Emil Salim menjelaskan suhu air laut global meningkat.

Prof Emil Salim.
Foto: dok. Republika
Prof Emil Salim.

REPUBLIKA.CO.ID, JAKARTA -- Pakar Lingkungan Hidup Indonesia Emil Salim mengingatkan risiko migrasi biota laut skala besar akibat meningkatnya suhu air laut menjadi ancaman serius bagi semua bangsa, khususnya negara kepulauan di khatulistiwa.

“Ini tantangan yang harus disikapi dan direspons untuk resiliensi berkelanjutan. Kerja sama berbagai pihak, misalnya antarnegara ASEAN dan global menjadi keharusan,” kata dia kepada para delegasi negara Asia, Pasifik dan Eropa, dalam acara Asia Disaster Management and Civil Protection Expo, Conference (ADEXCO) dan Global Forum for Sustainable Resilience (GFSR) yang diikuti secara daring di Jakarta, Jumat.

Baca Juga

Emil yang juga mantan Menteri Lingkungan Hidup Indonesia ini menjelaskan, suhu air laut global meningkat mencapai pada level tertingginya saat ini yang faktor utamanya disokong oleh perubahan iklim.

Berdasarkan data hasil penelitian Observasi Bumi C3S (Uni Eropa) mencatat suhu air laut mencapai rekor tertingginya dari 20,96 derajat Celcius pada 2023 menjadi 21,06 derajat Celcius pada Februari 2024.

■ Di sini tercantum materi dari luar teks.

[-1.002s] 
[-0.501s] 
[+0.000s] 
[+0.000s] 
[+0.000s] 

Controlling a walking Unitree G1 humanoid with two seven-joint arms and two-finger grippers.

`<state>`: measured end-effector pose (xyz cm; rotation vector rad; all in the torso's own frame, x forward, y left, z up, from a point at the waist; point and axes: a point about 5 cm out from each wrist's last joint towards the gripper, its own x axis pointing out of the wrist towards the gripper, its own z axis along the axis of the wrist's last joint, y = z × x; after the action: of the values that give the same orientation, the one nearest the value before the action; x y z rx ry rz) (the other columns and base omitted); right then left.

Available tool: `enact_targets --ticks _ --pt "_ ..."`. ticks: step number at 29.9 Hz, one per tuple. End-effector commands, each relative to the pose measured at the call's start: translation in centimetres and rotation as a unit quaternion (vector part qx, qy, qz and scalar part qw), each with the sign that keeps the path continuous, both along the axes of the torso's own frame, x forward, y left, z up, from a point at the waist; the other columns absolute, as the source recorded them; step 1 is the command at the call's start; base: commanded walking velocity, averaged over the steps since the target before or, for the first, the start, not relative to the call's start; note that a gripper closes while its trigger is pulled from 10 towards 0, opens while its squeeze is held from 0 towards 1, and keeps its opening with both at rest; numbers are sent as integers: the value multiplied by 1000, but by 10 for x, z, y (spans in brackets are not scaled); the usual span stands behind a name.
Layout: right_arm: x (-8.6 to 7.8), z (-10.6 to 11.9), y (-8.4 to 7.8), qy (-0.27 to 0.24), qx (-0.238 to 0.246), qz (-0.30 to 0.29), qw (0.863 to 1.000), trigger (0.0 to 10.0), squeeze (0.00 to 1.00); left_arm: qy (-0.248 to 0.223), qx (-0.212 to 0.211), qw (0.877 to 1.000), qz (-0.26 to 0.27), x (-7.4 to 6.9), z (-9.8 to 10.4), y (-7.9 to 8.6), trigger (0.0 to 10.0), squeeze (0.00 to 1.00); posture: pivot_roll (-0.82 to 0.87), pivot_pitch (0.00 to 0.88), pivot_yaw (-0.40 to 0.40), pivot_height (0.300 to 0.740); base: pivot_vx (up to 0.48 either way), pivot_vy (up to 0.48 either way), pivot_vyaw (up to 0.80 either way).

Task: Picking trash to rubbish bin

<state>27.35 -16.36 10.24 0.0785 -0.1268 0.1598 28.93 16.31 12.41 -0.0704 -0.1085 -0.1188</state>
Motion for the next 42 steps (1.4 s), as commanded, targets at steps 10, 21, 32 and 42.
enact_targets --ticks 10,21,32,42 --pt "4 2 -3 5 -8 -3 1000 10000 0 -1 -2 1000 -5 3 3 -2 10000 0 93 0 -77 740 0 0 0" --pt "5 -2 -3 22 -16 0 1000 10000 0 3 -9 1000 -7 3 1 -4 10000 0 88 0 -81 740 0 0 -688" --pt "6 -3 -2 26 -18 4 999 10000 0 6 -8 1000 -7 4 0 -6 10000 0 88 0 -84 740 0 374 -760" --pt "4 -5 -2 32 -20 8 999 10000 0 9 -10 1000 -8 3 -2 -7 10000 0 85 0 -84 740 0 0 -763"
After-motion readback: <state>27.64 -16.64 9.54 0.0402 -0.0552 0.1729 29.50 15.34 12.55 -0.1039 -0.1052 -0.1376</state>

Menurut dia, dengan air laut yang sudah lebih panas maka biodiversitas khususnya berbagai jenis ikan yang hidup di dalamnya juga akan bermigrasi ke perairan yang bersuhu lebih dingin.

Para ilmuwan maritim menilai fenomena migrasi ini akan menimbulkan dampak yang signifikan terhadap ekosistem laut, rantai makanan, dan bahkan perekonomian negara kepulauan di khatulistiwa, tak terkecuali Indonesia yang memiliki 37 persen sumber daya ikan laut dari spesies ikan dunia.

Bukan hanya itu, katanya menambahkan, peningkatan suhu juga memicu meningkatnya volume air laut sebagaimana yang mulai terjadi di Indonesia hingga diperkirakan dapat menenggelamkan beberapa pulau di negara itu dalam 20 tahun mendatang.

“Oleh itulah kerja sama yang dilakukan melalui pendekatan holistik pada perubahan iklim, resiliensi terhadap bencana dan pembangunan berkelanjutan ini menjadi keharusan,” kata dia.

ADEXCO merupakan pameran internasional yang menghubungkan antara perusahaan, instansi pemerintah, dan para ahli di industri untuk menjadi tempat bertukar ide, keahlian, dan informasi produk terkait manajemen bencana dan industri.

ADEXCO 2024 ini melibatkan sebanyak 126 perusahaan dari 14 negara, seperti Jerman, Singapura, Brunei, dan China.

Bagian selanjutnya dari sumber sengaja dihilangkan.